Любовь к родной природе, к непосредственному общению с ней ученики пейзажной мастерской пронесли через всю жизнь каждый по-своему. Так, например, эта любовь лишь крепла с годами у Константина Коровина. «Надо было видеть Коровина сидящим в березовом лесу на полянке, с этюдным ящиком на коленях, чтобы почувствовать, как он был крепко связан с русской природой. „Мы, Коровины, — говорил он, — мужики, владимирцы, нас крепко держит земля“»[265]. И в эмиграции, в Париже, сильно нуждаясь и лишившись былого признания, он тосковал по России, по ее завораживающей природе, о которой писал с такой же проникновенностью и теплотой в изданных им «Охотничьих рассказах», письмах, воспоминаниях.
Каждый из учеников пейзажной мастерской по-своему понимал и отображал в искусстве жизнь и облик родной стороны. Ее образы стали для них художественным языком, выразившим содержание искусства. В монографии С. К. Маковского «Силуэты русских художников» отмечается «импрессионистическая солнечность в ранних произведениях К. Коровина»[266]. М. М. Алленов в книге «Русское искусство XVIII — начала XX века» о его искусстве говорит, подобно Маковскому, как о «наиболее ярко выраженном варианте русского импрессионизма», и далее: «…живопись для него — это по преимуществу пиршество глаза»[267].
Однако с данным определением можно согласиться лишь отчасти, поскольку художественный язык Коровина, основанный на навыках, преподанных ему Саврасовым, гораздо более сложен и многообразен, что особенно ясно проявилось при обращении художника к отечественным мотивам.
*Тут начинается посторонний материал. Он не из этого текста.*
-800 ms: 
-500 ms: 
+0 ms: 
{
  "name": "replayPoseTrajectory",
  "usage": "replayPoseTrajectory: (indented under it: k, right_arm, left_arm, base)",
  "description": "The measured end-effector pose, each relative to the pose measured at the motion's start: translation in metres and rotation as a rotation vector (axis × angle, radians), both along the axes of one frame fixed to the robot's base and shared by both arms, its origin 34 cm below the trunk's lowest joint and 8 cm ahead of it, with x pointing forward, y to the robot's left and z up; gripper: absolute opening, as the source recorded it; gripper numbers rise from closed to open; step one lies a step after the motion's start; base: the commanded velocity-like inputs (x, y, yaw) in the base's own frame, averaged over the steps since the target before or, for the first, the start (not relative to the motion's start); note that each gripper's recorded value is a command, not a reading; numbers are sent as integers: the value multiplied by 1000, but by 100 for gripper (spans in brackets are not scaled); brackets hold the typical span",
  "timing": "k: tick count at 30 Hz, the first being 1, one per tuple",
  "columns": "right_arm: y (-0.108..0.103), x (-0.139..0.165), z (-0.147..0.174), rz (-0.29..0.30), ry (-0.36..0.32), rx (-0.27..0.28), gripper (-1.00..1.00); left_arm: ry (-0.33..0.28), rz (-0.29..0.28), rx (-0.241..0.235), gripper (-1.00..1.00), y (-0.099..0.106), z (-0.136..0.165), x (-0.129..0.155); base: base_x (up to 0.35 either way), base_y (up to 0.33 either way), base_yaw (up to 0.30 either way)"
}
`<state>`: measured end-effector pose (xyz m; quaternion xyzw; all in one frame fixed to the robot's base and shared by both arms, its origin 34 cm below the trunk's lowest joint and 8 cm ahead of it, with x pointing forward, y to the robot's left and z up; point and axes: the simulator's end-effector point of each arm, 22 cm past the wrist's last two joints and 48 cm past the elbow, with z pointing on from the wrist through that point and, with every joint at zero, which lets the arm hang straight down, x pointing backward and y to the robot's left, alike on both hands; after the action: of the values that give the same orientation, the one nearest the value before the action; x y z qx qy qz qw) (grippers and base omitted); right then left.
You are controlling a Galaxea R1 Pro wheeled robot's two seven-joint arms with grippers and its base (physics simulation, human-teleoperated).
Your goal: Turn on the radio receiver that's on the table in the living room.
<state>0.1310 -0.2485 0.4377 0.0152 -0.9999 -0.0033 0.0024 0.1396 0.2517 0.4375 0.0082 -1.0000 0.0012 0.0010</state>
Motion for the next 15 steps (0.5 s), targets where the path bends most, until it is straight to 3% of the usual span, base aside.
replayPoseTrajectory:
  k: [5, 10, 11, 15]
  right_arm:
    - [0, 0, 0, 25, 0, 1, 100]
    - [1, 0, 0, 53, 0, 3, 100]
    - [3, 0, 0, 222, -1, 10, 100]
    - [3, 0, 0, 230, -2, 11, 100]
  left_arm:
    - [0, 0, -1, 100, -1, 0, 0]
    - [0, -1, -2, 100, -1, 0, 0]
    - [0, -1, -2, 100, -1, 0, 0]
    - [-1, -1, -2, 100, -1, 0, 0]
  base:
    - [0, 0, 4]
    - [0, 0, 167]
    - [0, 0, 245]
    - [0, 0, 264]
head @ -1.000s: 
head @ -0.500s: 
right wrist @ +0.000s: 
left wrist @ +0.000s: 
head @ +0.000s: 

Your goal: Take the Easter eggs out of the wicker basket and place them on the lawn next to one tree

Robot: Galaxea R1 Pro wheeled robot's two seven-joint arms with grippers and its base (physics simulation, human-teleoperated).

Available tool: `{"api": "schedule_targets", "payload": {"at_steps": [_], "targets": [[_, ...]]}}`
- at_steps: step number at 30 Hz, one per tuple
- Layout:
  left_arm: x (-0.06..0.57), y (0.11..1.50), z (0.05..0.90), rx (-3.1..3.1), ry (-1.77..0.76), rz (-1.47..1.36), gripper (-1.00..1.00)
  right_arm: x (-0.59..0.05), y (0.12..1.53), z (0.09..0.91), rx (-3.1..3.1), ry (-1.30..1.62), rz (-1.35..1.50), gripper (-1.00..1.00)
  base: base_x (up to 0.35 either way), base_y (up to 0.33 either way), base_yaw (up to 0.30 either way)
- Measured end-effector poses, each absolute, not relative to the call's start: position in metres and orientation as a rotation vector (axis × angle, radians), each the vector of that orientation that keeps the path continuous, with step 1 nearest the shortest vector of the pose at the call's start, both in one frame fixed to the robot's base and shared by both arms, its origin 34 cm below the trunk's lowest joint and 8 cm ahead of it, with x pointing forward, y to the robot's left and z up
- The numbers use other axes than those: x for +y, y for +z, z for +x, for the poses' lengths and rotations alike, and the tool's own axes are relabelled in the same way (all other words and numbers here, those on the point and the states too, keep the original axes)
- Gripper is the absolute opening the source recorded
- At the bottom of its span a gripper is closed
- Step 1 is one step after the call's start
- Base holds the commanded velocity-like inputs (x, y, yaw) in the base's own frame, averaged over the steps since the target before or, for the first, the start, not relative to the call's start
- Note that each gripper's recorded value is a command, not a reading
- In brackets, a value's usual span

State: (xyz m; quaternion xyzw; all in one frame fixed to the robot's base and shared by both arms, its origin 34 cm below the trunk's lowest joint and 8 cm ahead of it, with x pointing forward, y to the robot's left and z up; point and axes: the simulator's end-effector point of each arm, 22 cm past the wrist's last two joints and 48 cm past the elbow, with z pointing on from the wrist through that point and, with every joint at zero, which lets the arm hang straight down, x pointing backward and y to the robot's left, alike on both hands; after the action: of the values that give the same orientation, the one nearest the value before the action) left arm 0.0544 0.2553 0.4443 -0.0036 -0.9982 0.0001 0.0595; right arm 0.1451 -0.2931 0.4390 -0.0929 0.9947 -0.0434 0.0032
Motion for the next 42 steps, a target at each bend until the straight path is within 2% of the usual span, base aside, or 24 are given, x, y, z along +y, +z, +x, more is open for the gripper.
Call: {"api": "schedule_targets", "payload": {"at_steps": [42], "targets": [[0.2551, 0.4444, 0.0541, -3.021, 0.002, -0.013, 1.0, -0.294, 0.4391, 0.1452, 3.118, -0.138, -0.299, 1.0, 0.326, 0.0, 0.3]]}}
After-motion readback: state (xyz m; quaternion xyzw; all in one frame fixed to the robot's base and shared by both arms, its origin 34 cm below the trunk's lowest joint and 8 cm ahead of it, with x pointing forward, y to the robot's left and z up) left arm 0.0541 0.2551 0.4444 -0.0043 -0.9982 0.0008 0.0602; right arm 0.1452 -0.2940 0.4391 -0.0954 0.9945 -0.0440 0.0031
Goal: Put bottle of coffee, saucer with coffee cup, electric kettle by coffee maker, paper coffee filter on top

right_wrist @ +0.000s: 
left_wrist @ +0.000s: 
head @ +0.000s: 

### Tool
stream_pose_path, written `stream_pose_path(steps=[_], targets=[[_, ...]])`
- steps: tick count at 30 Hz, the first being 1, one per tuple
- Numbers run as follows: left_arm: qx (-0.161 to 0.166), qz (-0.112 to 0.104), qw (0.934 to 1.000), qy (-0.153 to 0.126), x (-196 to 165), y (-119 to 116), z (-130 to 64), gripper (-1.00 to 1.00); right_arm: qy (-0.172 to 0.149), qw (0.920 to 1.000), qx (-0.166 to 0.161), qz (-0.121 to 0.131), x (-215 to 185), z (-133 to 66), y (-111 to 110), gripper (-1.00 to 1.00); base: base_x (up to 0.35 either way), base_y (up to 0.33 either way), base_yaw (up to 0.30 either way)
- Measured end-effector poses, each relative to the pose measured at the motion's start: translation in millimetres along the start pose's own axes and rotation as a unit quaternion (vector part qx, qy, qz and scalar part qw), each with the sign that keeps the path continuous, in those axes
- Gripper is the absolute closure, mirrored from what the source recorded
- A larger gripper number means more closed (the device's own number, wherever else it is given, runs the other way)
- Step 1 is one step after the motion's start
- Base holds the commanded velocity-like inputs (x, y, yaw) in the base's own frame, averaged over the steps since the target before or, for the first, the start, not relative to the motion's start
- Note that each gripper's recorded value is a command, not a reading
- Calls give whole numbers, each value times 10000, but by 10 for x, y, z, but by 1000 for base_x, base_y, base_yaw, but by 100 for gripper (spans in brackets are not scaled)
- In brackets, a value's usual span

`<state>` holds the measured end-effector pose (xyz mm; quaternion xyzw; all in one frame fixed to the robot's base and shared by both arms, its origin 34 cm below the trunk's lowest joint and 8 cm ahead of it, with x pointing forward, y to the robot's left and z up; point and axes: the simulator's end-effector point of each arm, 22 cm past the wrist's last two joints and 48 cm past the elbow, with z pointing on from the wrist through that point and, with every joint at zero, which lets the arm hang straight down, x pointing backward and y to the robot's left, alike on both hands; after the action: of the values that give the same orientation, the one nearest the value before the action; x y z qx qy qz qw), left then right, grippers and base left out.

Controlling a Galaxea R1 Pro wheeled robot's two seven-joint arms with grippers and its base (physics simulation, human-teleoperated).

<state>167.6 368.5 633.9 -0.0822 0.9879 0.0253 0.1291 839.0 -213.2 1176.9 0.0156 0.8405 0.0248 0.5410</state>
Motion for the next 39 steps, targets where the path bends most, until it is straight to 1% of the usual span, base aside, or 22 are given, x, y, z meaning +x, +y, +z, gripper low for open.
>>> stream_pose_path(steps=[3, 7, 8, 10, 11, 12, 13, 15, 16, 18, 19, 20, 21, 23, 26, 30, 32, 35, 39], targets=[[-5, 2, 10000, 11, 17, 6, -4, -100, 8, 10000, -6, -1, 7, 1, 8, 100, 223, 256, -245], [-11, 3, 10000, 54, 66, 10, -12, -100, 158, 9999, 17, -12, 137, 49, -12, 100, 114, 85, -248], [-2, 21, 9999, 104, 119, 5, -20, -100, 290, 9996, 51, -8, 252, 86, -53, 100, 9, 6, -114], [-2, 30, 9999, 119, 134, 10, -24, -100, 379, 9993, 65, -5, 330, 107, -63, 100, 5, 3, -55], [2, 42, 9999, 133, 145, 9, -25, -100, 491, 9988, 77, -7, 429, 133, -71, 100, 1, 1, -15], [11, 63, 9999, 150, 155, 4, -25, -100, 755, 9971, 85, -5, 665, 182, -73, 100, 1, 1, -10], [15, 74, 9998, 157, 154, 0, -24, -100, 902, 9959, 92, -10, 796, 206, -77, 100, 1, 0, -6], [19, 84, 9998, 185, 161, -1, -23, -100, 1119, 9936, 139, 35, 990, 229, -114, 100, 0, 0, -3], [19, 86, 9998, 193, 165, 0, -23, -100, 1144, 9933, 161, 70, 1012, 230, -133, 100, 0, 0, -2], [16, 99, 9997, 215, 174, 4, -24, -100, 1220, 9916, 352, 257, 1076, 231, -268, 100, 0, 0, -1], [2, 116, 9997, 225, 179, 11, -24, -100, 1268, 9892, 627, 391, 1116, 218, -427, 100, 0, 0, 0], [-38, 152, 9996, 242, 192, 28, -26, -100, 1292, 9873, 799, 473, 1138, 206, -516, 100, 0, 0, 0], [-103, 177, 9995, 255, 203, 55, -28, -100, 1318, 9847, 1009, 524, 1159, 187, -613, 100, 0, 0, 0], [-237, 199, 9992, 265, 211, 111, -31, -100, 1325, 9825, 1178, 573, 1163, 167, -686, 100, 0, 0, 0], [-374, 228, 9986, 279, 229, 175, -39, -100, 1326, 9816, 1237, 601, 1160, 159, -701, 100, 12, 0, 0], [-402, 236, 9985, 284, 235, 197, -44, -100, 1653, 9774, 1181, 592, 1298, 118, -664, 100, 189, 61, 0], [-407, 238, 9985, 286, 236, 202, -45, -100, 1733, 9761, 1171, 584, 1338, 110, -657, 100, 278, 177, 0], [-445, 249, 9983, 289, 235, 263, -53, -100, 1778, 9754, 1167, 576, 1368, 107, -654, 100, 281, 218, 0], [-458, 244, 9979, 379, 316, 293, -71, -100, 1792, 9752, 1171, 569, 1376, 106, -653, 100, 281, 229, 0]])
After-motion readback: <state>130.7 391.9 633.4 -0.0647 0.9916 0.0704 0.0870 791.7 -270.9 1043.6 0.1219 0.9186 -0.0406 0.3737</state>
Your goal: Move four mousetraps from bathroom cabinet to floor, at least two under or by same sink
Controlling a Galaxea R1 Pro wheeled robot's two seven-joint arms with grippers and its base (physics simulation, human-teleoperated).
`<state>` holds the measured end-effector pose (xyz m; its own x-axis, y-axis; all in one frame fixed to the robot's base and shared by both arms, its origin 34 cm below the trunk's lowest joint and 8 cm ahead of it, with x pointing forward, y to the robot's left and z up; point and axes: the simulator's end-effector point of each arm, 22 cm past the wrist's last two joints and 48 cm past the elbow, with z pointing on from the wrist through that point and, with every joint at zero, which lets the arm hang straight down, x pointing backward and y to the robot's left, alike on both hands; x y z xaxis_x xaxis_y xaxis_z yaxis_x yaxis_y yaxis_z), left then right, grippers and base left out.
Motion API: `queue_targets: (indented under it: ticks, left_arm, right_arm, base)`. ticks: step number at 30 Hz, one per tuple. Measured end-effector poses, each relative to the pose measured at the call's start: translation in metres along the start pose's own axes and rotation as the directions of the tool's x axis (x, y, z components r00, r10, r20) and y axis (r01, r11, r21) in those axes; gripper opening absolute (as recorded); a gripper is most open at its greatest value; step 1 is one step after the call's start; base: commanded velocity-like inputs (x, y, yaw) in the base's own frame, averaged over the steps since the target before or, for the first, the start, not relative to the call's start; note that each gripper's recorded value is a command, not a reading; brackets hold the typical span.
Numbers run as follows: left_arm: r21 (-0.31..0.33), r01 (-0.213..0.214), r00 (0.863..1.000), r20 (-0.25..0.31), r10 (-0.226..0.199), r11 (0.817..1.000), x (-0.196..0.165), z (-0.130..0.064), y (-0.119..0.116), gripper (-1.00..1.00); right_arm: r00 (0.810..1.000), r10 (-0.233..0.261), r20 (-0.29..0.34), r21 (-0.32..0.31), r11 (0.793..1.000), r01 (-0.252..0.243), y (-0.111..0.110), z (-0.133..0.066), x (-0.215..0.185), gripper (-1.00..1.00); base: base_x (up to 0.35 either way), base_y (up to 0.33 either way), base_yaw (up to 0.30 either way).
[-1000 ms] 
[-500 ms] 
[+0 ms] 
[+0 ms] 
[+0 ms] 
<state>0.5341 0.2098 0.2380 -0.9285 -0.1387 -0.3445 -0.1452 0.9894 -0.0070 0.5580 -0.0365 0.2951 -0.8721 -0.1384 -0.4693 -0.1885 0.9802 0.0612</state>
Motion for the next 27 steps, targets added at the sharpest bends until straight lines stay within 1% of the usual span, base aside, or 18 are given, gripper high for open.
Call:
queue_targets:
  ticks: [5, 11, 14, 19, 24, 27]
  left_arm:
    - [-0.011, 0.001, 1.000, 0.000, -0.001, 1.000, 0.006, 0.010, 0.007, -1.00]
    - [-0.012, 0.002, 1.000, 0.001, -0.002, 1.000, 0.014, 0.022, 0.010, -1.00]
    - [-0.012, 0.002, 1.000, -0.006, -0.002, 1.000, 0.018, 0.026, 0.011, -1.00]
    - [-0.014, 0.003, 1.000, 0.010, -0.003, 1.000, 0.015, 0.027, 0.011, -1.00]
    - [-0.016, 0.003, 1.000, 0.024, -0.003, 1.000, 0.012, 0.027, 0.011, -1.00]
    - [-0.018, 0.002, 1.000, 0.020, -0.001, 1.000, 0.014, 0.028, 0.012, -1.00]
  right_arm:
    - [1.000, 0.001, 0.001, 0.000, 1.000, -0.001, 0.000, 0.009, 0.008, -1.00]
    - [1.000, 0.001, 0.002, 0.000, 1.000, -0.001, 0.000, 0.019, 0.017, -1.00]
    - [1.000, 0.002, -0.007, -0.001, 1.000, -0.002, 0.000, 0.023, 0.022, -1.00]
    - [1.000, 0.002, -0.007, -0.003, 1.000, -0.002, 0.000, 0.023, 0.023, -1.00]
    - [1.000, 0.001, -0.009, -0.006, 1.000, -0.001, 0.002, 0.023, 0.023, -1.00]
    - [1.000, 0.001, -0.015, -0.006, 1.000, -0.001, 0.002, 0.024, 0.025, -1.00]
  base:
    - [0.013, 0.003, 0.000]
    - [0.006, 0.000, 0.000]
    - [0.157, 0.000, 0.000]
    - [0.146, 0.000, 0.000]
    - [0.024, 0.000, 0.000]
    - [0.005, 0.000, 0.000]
Кроме того, новаторские приемы, найденные Коровиным в станковой живописи, были в дальнейшем развиты им в области монументалистики, архитектуры, декоративно-прикладного искусства.
Алексей Кондратьевич всеми силами поддерживал своих учеников, искренне переживал за них. 25 декабря 1878 года он обратился с прошением в Совет Московского художественного общества с просьбой разрешить проведение выставки воспитанников училища: «Последнее решение господ преподавателей о запрещении открыть выставку ставит учеников в затруднительное положение и некоторых даже в безвыходное. Имея в виду их нужду, я беру на себя смелость ходатайствовать пред Советом и его членов просить… как о средстве помощи разрешить участие на этой выставке… Ходатайствуя пред Советом о разрешении открыть выставку, я имею в виду не одну только материальную пользу, но как средство вызвать их (учеников. —
Его хлопоты не были напрасными. Алексей Кондратьевич не ошибся в оценке таланта И. Левитана, как и К. Коровина. Именно они наиболее чутко и вдумчиво прислушивались к его советам, словно впитывали в себя не только знания наставника, но и его энтузиазм к работе, неравнодушное отношение к природе. Преподавая, он ставил им в пример и отечественных авторов, и зарубежных художников, прежде всего пейзажистов барбизонской школы. Их творческие методы были близки Саврасову, поскольку барбизонцы провозглашали значимость незамысловатых мотивов, необходимость работы с натуры и отражения определенного природного состояния. Произведения барбизонской школы в то время уже были широко известны в России среди художников и собирателей. Их пейзажи можно было видеть в собрании П. Третьякова. Известно, что Левитан копировал их произведения, особенно восхищался пейзажами Коро.
Влияние барбизонской школы отчасти могло сказаться в пейзаже Левитана «Ветряные мельницы. Поздние сумерки» (1876–1879), как в выборе мотива, так и в его трактовке. Однако его ранние работы еще несколько жестки, скованны по рисунку, кое-где по-ученически слишком старательны в передаче деталей. Однако уже к концу 1870-х годов профессиональная, самобытная, сильная трактовка образов характерна едва ли не для каждого из его произведений.
О студенческой поре будущего известного пейзажиста позволяют судить лишь несколько этюдов. Его рисунки с гипсовых образцов, с «оригиналов», постановки в натурном классе, натюрморты не сохранились до нашего времени, остались лишь два пейзажа — «Солнечный день. Весна» и «Вечер», показанные в ученическом отделе Пятой передвижной выставки 1877 года. Ранние этюды Исаака Левитана ясно свидетельствуют, насколько близки ему были картины Саврасова — духовная суть их мотивов, настроения, во многом новаторская методика работы.